WHAT NEEDS TO BE DONE
Exclude the images and transcribe the entries below precisely.

------ RECORDS FOR THIS TASK ------

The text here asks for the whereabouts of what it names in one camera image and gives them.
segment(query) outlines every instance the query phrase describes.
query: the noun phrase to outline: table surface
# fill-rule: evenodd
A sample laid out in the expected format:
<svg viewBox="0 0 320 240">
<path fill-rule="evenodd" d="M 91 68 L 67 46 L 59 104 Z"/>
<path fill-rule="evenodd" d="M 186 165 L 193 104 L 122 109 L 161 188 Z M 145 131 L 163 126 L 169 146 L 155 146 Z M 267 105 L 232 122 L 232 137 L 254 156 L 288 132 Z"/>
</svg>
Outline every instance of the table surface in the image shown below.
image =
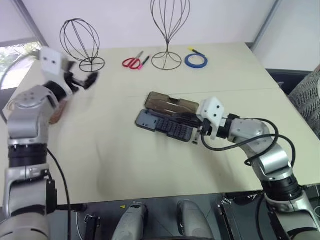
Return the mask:
<svg viewBox="0 0 320 240">
<path fill-rule="evenodd" d="M 320 182 L 320 141 L 246 45 L 224 43 L 194 48 L 206 54 L 207 67 L 192 69 L 182 64 L 176 70 L 162 71 L 148 62 L 140 71 L 130 70 L 121 62 L 137 55 L 140 48 L 100 50 L 106 67 L 100 71 L 98 82 L 88 91 L 77 93 L 61 120 L 49 130 L 48 147 L 64 171 L 71 203 L 262 188 L 254 171 L 244 165 L 246 156 L 239 148 L 212 152 L 201 143 L 185 143 L 136 127 L 135 120 L 151 91 L 195 102 L 216 96 L 226 114 L 273 121 L 296 146 L 294 173 L 299 184 Z M 185 56 L 189 54 L 186 49 L 173 46 L 171 50 Z M 143 50 L 154 54 L 161 48 Z M 84 76 L 78 69 L 74 72 Z M 36 62 L 15 95 L 44 82 Z M 0 129 L 6 132 L 3 122 Z M 282 139 L 279 143 L 291 156 L 290 146 Z M 217 139 L 210 144 L 223 147 L 231 143 Z M 0 180 L 4 182 L 4 168 L 8 166 L 5 134 L 0 137 L 0 150 L 4 153 L 0 156 Z M 48 162 L 58 188 L 58 203 L 65 204 L 61 176 L 50 157 Z"/>
</svg>

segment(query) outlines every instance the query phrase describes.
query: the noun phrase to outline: black wire stand
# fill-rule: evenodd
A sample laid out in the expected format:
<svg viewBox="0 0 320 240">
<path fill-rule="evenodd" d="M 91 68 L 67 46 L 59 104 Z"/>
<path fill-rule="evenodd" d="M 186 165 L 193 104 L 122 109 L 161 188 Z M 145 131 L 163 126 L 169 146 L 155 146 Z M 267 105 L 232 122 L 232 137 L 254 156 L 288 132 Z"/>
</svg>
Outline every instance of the black wire stand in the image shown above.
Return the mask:
<svg viewBox="0 0 320 240">
<path fill-rule="evenodd" d="M 167 0 L 151 0 L 150 3 L 153 21 L 166 43 L 166 50 L 158 52 L 151 59 L 152 65 L 160 70 L 180 67 L 182 59 L 175 52 L 169 51 L 169 45 L 190 14 L 190 0 L 169 0 L 168 4 L 169 6 Z"/>
<path fill-rule="evenodd" d="M 86 39 L 90 39 L 89 41 L 87 41 L 88 43 L 92 41 L 92 50 L 89 51 L 85 46 L 84 41 L 80 37 L 79 28 L 82 28 L 82 34 L 89 34 L 86 36 Z M 76 49 L 74 46 L 75 43 L 72 44 L 72 42 L 70 41 L 71 35 L 73 35 L 73 39 L 74 37 L 78 39 L 82 50 Z M 79 68 L 84 72 L 92 73 L 99 71 L 106 64 L 105 60 L 98 56 L 100 49 L 100 39 L 97 31 L 92 25 L 81 18 L 74 18 L 64 22 L 60 30 L 60 43 L 68 55 L 73 57 L 75 60 L 80 61 Z"/>
</svg>

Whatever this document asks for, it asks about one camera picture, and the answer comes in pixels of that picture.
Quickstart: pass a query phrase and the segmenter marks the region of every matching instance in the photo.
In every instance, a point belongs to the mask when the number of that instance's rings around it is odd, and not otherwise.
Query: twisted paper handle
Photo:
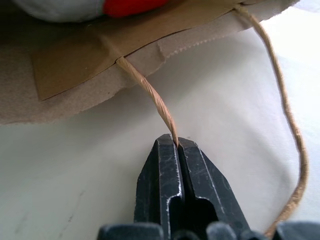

------

EXERCISE SOLUTION
The text here asks for the whereabouts of what it names in one camera image and gives them.
segment(query) outlines every instance the query phrase describes.
query: the noun phrase to outline: table surface
# fill-rule: evenodd
A sample laid out in the expected format:
<svg viewBox="0 0 320 240">
<path fill-rule="evenodd" d="M 91 68 L 67 46 L 59 104 Z"/>
<path fill-rule="evenodd" d="M 186 165 L 193 104 L 122 109 L 161 188 Z M 145 131 L 163 126 L 169 146 L 155 146 Z M 267 105 L 232 122 L 232 137 L 254 156 L 288 132 Z"/>
</svg>
Outline every instance of the table surface in the image shown below.
image =
Return the mask:
<svg viewBox="0 0 320 240">
<path fill-rule="evenodd" d="M 320 182 L 320 141 L 246 45 L 224 43 L 194 48 L 206 54 L 207 67 L 192 69 L 182 64 L 176 70 L 162 71 L 148 62 L 140 71 L 130 70 L 121 62 L 137 55 L 140 48 L 100 50 L 106 67 L 100 71 L 98 82 L 88 91 L 77 93 L 61 120 L 49 130 L 48 147 L 64 171 L 71 203 L 262 188 L 254 171 L 244 165 L 246 156 L 239 148 L 212 152 L 201 143 L 185 143 L 136 127 L 135 120 L 151 91 L 195 102 L 216 96 L 226 114 L 273 121 L 296 146 L 294 173 L 299 184 Z M 185 56 L 189 54 L 186 49 L 173 46 L 171 50 Z M 143 50 L 154 54 L 161 48 Z M 84 76 L 78 69 L 74 72 Z M 36 62 L 15 95 L 44 82 Z M 0 129 L 6 132 L 3 122 Z M 282 139 L 279 143 L 291 156 L 290 146 Z M 217 139 L 210 144 L 223 147 L 231 143 Z M 0 180 L 4 182 L 4 168 L 8 166 L 5 134 L 0 137 L 0 150 L 4 153 L 0 156 Z M 48 162 L 58 188 L 58 203 L 65 204 L 61 176 L 50 157 Z"/>
</svg>

segment(query) outlines every instance the query phrase describes.
query: the noun phrase to outline: black wire stand
# fill-rule: evenodd
A sample laid out in the expected format:
<svg viewBox="0 0 320 240">
<path fill-rule="evenodd" d="M 91 68 L 67 46 L 59 104 Z"/>
<path fill-rule="evenodd" d="M 186 165 L 193 104 L 122 109 L 161 188 Z M 145 131 L 163 126 L 169 146 L 155 146 Z M 267 105 L 232 122 L 232 137 L 254 156 L 288 132 Z"/>
</svg>
Outline every instance of the black wire stand in the image shown above.
Return the mask:
<svg viewBox="0 0 320 240">
<path fill-rule="evenodd" d="M 167 0 L 151 0 L 150 3 L 153 21 L 166 43 L 166 50 L 158 52 L 151 59 L 152 65 L 160 70 L 180 67 L 182 59 L 175 52 L 169 51 L 169 45 L 190 14 L 190 0 L 169 0 L 168 4 L 169 6 Z"/>
<path fill-rule="evenodd" d="M 86 39 L 90 39 L 89 41 L 87 41 L 88 43 L 92 41 L 92 50 L 89 51 L 85 46 L 84 41 L 80 37 L 79 28 L 82 28 L 82 34 L 89 34 L 86 36 Z M 76 49 L 74 46 L 75 43 L 72 44 L 72 42 L 70 41 L 71 35 L 73 35 L 73 39 L 74 37 L 78 39 L 82 50 Z M 79 68 L 84 72 L 92 73 L 99 71 L 106 64 L 105 60 L 98 56 L 100 49 L 100 39 L 97 31 L 92 25 L 81 18 L 74 18 L 64 22 L 60 30 L 60 43 L 68 55 L 73 57 L 75 60 L 80 61 Z"/>
</svg>

Whatever this document asks for, it asks about one camera picture, and the answer comes in pixels of that picture.
Quickstart: pass a query phrase and the segmenter marks the region of every matching instance in the photo.
In every instance, a point belongs to the mask when the number of that instance's rings around it is odd, and not otherwise.
Query: twisted paper handle
Photo:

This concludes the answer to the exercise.